In the upper diagram of Figure 3, the voltage lookup table and the nPM1300 PMIC methods are plotted against the coulomb-counter reference. In the middle diagram, the reference is subtracted, hence showing the absolute error of the voltage lookup table and the nPM1300 solution, respectively. The voltage lookup table yields errors of up to 20% with a large spread that represents the variations introduced by the series internal resistance of the battery and the variations in current draw.
In comparison, the nPM1300 PMIC and algorithm show a maximum deviation from the reference of approximately 3%, which is comparable to what's achieved by a decent dedicated fuel-gauge chip (Fig. 3, again).
Temperature fluctuations amplify the weaknesses of the voltage lookup table method because of the impacts on battery internal resistance discussed above (Fig. 4). At −5°C, the voltage lookup table exhibits between 10% and 30% error depending on current draw, whereas the error of the nPM1300 PMIC plus algorithm is at worst 5% and typically under 2%. This is again comparable to that achieved by dedicated fuel-gauge chips.
DIY Battery Profiling
The nPM1300 PMIC and algorithm, in common with dedicated fuel-gauge chips, requires battery profiling. However, unlike other suppliers, Nordic provides designers with ability to do this in house, eliminating the time and expense of sending the batteries to an external agency for profiling.

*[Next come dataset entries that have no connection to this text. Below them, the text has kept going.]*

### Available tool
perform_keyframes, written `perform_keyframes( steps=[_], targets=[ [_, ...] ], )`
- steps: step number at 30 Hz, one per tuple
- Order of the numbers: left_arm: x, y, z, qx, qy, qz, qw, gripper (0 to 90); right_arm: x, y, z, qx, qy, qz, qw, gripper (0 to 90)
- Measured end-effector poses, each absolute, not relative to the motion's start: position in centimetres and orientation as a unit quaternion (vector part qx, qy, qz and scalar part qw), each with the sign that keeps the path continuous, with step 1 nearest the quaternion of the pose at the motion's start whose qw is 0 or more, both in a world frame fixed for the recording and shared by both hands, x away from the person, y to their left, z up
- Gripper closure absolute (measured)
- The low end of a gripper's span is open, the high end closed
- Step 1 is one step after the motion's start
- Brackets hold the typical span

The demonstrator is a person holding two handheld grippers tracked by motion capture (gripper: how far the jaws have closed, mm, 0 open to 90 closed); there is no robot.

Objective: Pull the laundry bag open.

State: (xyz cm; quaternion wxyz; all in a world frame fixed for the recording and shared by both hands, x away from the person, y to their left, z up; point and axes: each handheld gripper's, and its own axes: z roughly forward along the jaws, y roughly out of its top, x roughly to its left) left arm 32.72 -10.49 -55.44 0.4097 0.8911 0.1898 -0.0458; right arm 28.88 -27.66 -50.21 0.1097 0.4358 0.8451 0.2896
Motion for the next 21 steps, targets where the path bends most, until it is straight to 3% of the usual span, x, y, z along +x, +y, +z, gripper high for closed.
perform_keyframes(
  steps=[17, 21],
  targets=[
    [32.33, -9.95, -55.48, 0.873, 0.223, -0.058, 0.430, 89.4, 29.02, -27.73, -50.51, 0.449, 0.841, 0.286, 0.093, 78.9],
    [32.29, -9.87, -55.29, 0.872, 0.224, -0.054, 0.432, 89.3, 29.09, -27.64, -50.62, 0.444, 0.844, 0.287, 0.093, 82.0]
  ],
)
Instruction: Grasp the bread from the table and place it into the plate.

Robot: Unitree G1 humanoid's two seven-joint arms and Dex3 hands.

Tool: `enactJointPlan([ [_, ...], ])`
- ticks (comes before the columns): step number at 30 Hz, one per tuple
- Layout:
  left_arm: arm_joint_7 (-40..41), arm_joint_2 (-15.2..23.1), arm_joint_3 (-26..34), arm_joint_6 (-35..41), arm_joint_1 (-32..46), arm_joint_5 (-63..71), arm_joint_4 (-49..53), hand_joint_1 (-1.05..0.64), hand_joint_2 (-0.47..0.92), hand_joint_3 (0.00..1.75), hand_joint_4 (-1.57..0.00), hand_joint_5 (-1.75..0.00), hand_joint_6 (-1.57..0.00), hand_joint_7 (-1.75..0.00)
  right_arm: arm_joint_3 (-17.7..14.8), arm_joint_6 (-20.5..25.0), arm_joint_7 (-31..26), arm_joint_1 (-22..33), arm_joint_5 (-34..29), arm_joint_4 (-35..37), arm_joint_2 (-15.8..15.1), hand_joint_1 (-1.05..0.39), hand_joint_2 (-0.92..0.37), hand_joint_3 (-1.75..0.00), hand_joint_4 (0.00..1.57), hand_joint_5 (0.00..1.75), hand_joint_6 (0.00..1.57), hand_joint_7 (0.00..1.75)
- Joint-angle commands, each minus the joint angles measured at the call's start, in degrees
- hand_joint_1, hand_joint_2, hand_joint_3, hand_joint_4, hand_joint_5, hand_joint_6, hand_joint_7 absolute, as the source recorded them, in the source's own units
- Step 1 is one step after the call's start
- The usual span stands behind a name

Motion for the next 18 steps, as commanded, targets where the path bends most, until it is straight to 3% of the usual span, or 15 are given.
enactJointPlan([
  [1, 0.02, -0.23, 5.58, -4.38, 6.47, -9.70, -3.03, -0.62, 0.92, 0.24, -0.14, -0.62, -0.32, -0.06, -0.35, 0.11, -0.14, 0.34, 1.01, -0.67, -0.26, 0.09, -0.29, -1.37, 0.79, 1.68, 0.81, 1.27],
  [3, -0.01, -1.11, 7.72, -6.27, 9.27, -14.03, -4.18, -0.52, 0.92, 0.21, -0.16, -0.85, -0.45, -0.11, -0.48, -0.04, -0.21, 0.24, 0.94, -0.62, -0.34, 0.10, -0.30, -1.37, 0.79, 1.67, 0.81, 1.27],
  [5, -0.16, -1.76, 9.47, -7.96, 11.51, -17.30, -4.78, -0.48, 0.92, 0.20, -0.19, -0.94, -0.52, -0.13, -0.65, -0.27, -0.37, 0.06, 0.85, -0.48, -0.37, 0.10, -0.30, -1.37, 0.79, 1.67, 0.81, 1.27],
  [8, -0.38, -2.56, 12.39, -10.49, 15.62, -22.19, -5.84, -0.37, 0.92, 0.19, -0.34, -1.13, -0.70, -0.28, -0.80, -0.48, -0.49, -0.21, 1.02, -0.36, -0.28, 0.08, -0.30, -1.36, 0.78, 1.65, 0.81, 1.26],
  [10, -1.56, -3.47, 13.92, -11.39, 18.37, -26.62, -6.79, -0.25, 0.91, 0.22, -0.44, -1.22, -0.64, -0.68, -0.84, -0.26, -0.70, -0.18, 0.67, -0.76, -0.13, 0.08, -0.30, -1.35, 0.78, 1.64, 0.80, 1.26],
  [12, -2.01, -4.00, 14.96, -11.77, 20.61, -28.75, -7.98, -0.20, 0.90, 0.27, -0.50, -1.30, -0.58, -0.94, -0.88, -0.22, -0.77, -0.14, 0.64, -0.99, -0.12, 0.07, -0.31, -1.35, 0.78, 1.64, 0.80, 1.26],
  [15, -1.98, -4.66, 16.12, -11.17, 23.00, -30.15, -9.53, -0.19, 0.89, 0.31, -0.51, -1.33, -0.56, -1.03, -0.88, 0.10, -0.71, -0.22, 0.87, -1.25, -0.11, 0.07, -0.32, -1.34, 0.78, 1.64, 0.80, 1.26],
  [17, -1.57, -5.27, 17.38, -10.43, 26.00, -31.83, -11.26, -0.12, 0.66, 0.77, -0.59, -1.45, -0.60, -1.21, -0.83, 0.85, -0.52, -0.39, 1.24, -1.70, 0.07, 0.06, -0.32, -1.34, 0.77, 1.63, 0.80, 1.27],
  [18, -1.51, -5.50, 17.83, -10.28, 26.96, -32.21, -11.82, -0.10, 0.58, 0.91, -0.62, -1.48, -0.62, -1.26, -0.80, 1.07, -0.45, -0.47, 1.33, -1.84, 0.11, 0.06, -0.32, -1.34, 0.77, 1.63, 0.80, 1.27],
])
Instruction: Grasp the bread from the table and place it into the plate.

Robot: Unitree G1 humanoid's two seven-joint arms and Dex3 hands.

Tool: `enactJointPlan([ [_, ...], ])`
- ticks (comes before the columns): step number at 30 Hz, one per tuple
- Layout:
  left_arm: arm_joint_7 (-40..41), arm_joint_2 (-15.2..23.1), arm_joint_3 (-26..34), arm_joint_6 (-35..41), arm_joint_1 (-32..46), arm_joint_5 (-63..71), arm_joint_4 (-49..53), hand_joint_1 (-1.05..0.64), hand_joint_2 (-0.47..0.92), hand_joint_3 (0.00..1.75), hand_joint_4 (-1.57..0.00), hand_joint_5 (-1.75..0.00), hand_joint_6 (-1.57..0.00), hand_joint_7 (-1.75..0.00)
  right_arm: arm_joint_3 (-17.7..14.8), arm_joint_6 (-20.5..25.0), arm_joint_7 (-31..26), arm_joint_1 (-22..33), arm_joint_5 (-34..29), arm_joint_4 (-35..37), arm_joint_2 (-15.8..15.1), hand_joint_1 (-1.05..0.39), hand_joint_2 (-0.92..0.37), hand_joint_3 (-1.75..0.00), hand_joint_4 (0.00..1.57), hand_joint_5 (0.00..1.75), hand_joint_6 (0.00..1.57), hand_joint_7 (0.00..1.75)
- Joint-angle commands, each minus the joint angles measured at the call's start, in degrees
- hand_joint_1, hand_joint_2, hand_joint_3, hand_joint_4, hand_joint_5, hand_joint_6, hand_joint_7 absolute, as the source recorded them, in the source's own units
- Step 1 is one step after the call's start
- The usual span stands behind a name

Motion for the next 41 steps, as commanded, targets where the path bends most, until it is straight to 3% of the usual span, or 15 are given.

The company's nPM PowerUP PC app, which is part of its nRF Connect for Desktop development tools suite, is a GUI-based tool for evaluating and development of the company’s PMICs. It allows designers to evaluate and configure the products and export configuration code. Within the configuration scope, nPM Power UP also supports battery profiling, enabling a developer to build an accurate model of the battery for the fuel-gauge algorithm in house.

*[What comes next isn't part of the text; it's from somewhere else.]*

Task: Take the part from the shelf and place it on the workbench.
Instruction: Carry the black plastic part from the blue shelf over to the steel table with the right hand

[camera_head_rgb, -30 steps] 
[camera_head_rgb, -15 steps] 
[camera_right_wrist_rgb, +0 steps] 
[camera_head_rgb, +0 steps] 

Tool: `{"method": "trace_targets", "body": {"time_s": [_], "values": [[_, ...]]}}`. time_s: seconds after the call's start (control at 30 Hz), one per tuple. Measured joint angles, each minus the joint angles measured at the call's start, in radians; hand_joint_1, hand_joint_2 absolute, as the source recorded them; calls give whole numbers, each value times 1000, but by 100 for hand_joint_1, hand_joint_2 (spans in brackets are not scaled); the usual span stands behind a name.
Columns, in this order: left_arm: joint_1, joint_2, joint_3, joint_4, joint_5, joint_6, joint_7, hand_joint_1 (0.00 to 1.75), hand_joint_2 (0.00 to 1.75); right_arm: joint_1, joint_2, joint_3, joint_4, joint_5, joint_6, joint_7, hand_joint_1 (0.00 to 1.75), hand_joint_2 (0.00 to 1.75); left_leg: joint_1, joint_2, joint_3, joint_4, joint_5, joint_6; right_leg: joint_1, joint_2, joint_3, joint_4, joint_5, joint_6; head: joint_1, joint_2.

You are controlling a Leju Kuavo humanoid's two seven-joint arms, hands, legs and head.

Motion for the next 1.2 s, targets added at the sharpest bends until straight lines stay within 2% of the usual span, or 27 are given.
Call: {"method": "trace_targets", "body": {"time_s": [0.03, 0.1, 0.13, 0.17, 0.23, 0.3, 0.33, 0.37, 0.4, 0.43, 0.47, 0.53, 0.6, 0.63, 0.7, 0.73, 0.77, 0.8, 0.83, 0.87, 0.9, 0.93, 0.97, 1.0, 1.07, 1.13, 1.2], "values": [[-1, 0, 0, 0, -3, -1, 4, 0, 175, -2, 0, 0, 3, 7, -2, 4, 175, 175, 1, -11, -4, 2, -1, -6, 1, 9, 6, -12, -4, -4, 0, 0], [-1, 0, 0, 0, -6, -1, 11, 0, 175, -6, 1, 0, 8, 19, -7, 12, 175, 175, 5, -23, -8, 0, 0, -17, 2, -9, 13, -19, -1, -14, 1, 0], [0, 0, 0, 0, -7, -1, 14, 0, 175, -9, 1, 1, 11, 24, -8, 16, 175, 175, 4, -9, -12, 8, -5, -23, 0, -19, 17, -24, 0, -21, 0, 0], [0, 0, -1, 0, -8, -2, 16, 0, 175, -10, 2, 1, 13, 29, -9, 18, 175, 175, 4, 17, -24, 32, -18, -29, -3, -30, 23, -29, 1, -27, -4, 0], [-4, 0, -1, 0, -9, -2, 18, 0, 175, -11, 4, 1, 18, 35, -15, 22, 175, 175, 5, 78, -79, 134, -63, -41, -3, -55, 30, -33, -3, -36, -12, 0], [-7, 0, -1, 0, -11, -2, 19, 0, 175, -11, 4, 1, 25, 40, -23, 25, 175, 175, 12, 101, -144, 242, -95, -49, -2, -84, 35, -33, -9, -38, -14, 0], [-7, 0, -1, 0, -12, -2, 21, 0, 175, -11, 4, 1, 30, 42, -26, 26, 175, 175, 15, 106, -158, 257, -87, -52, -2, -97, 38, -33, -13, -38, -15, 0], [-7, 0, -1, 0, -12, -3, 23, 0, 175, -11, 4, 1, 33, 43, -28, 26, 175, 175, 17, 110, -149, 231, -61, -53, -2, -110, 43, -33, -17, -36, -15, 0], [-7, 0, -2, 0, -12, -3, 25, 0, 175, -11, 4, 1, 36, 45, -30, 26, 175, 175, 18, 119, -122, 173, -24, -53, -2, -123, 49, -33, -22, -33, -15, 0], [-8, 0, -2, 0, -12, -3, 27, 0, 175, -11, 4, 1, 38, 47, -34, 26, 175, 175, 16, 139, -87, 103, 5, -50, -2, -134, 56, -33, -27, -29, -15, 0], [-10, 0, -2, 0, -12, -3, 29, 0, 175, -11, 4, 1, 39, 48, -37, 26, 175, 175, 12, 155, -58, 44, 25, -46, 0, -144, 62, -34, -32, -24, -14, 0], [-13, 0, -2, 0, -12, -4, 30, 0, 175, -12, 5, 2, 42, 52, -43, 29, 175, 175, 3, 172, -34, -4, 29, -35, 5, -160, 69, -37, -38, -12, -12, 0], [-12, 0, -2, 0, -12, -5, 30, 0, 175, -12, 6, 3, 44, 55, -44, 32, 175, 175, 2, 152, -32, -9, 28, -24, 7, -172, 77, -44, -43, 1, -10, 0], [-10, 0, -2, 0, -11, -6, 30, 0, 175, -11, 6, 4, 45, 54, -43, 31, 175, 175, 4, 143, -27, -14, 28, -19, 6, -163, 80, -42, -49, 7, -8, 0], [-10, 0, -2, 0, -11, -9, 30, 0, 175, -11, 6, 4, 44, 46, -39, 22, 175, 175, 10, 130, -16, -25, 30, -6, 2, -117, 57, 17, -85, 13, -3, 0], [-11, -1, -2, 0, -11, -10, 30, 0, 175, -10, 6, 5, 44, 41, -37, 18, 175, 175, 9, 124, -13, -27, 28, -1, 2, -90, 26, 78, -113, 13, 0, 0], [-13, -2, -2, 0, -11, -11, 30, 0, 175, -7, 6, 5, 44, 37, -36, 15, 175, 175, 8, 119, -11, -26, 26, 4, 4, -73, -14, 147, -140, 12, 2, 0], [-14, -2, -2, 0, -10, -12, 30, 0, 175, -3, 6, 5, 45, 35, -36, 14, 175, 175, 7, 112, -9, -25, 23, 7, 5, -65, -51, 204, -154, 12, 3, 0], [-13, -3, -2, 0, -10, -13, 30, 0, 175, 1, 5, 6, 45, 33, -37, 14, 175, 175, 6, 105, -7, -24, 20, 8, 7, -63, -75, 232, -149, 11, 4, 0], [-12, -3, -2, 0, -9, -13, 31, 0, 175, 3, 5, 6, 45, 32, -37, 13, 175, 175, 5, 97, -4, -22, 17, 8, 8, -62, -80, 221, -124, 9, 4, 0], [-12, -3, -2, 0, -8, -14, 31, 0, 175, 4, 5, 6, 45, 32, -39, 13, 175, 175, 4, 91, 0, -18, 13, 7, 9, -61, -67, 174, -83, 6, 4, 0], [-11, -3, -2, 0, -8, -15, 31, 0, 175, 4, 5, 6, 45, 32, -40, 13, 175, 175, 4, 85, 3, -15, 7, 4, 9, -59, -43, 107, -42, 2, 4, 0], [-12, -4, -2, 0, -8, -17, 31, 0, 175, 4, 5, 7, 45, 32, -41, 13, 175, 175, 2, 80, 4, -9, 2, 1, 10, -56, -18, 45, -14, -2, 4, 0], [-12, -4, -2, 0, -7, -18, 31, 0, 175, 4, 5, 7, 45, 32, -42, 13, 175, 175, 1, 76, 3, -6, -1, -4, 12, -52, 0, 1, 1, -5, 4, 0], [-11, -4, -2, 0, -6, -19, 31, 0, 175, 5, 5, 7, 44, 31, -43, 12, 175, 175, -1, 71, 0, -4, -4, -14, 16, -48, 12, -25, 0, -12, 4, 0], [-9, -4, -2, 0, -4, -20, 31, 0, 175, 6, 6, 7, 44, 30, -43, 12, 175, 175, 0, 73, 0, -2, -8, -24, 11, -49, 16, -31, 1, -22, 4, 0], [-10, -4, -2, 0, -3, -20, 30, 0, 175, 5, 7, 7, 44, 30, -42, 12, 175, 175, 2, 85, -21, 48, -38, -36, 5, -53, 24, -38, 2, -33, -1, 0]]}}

The battery to be profiled is plugged into an nPM1300 evaluation kit and in turn is connected to Nordic’s dedicated Fuel Gauge board that enables a constant current draw from the battery. Then it’s just a case of clicking on the “Profile Battery” in the nPM PowerUP tool (Fig. 5). This instruction initiates a slow discharge-rest-discharge-rest sequence customized to the battery, which is closely monitored to build the battery model.
The procedure should be repeated at three different positive temperatures (for example, +5, +20, and +40°C) to ensure accurate fuel gauging across the product’s likely operational temperature range. Once complete, the fuel-gauge algorithm contains a mathematical model of the battery that will yield the typical accuracies shown in the previous section. The battery profile can then be exported from the tool into the nPM1300 PMIC’s configuration file. Nordic's application note "Using the nPM1300 Fuel Gauge" details how to do this operation.
Targeting the Best Fuel-Gauge Solution
Selecting a fuel-gauge solution that satisfies end customer demand for accuracy is a difficult task since it adds cost and complexity to the product and increases power consumption. Hence, designers often go with the cheaper voltage lookup table option and then build in a safety margin, forcing consumers to charge more frequently than needed.
The SOC measurement method eliminates the drawbacks of the two most common fuel-gauge solutions and makes the choice easier for designers.